Problem description —
The listing below must be returned in full and unchanged, without the images it carries.

Given information —
:::::

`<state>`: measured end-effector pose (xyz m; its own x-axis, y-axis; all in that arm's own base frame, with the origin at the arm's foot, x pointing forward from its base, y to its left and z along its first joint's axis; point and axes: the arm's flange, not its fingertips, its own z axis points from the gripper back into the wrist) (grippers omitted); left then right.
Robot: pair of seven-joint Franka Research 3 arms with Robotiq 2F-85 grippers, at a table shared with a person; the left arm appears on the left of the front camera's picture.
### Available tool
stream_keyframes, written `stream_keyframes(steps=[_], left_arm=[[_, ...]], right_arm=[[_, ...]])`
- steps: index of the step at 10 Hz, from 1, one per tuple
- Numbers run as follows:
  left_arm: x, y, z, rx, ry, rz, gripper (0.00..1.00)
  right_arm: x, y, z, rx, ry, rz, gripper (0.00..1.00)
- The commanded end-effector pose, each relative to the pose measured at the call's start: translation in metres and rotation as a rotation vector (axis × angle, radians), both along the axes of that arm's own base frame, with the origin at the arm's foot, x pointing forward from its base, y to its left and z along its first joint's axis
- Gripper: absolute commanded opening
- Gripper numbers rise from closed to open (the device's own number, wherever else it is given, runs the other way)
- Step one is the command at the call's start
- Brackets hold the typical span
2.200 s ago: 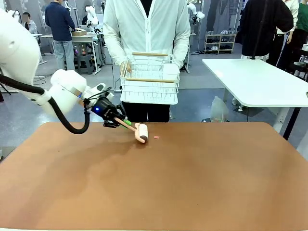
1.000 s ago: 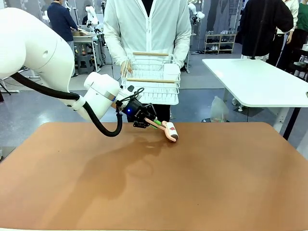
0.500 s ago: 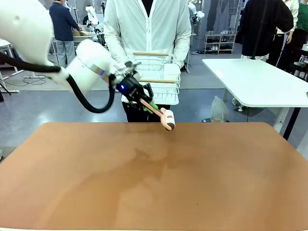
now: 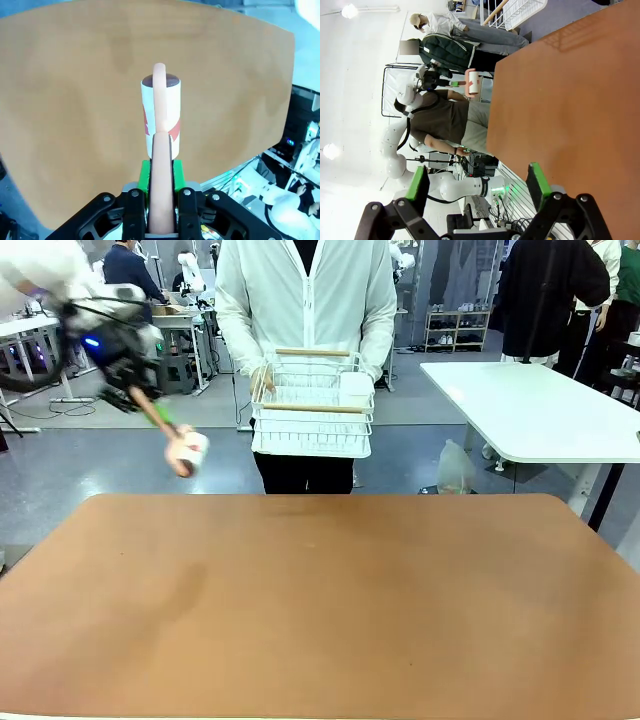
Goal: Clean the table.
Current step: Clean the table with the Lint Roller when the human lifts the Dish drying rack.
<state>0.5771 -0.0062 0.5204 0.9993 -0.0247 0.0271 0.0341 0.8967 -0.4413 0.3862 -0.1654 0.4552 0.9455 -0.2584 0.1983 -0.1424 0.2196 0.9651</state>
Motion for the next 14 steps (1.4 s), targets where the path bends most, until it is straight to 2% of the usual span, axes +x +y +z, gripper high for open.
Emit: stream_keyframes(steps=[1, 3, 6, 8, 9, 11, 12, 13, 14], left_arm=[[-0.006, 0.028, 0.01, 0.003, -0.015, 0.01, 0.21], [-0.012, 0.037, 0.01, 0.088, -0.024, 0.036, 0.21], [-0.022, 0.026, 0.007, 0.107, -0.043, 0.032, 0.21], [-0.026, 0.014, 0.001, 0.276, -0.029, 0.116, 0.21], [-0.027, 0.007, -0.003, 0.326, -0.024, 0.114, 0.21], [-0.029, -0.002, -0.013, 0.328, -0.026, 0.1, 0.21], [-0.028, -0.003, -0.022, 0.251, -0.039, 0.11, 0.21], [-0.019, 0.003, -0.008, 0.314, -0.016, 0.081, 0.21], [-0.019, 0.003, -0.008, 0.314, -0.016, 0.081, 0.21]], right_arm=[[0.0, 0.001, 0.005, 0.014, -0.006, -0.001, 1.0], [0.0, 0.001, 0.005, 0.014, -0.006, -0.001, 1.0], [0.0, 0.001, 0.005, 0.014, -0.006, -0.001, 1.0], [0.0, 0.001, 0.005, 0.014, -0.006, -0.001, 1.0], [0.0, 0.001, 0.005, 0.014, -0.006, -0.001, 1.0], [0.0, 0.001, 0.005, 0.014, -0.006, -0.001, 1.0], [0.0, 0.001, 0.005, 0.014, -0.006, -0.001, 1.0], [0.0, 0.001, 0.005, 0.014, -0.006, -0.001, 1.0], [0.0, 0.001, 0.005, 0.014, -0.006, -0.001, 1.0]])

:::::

Solution for this exercise —
`<state>`: measured end-effector pose (xyz m; its own x-axis, y-axis; all in that arm's own base frame, with the origin at the arm's foot, x pointing forward from its base, y to its left and z along its first joint's axis; point and axes: the arm's flange, not its fingertips, its own z axis points from the gripper back into the wrist) (grippers omitted); left then right.
Robot: pair of seven-joint Franka Research 3 arms with Robotiq 2F-85 grippers, at a table shared with a person; the left arm appears on the left of the front camera's picture.
### Available tool
stream_keyframes, written `stream_keyframes(steps=[_], left_arm=[[_, ...]], right_arm=[[_, ...]])`
- steps: index of the step at 10 Hz, from 1, one per tuple
- Numbers run as follows:
  left_arm: x, y, z, rx, ry, rz, gripper (0.00..1.00)
  right_arm: x, y, z, rx, ry, rz, gripper (0.00..1.00)
- The commanded end-effector pose, each relative to the pose measured at the call's start: translation in metres and rotation as a rotation vector (axis × angle, radians), both along the axes of that arm's own base frame, with the origin at the arm's foot, x pointing forward from its base, y to its left and z along its first joint's axis
- Gripper: absolute commanded opening
- Gripper numbers rise from closed to open (the device's own number, wherever else it is given, runs the other way)
- Step one is the command at the call's start
- Brackets hold the typical span
2.200 s ago: 
1.000 s ago: 
0.500 s ago: 
now: 
Goal: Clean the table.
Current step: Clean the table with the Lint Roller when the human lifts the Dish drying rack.
<state>0.5771 -0.0062 0.5204 0.9993 -0.0247 0.0271 0.0341 0.8967 -0.4413 0.3862 -0.1654 0.4552 0.9455 -0.2584 0.1983 -0.1424 0.2196 0.9651</state>
Motion for the next 14 steps (1.4 s), targets where the path bends most, until it is straight to 2% of the usual span, axes +x +y +z, gripper high for open.
Emit: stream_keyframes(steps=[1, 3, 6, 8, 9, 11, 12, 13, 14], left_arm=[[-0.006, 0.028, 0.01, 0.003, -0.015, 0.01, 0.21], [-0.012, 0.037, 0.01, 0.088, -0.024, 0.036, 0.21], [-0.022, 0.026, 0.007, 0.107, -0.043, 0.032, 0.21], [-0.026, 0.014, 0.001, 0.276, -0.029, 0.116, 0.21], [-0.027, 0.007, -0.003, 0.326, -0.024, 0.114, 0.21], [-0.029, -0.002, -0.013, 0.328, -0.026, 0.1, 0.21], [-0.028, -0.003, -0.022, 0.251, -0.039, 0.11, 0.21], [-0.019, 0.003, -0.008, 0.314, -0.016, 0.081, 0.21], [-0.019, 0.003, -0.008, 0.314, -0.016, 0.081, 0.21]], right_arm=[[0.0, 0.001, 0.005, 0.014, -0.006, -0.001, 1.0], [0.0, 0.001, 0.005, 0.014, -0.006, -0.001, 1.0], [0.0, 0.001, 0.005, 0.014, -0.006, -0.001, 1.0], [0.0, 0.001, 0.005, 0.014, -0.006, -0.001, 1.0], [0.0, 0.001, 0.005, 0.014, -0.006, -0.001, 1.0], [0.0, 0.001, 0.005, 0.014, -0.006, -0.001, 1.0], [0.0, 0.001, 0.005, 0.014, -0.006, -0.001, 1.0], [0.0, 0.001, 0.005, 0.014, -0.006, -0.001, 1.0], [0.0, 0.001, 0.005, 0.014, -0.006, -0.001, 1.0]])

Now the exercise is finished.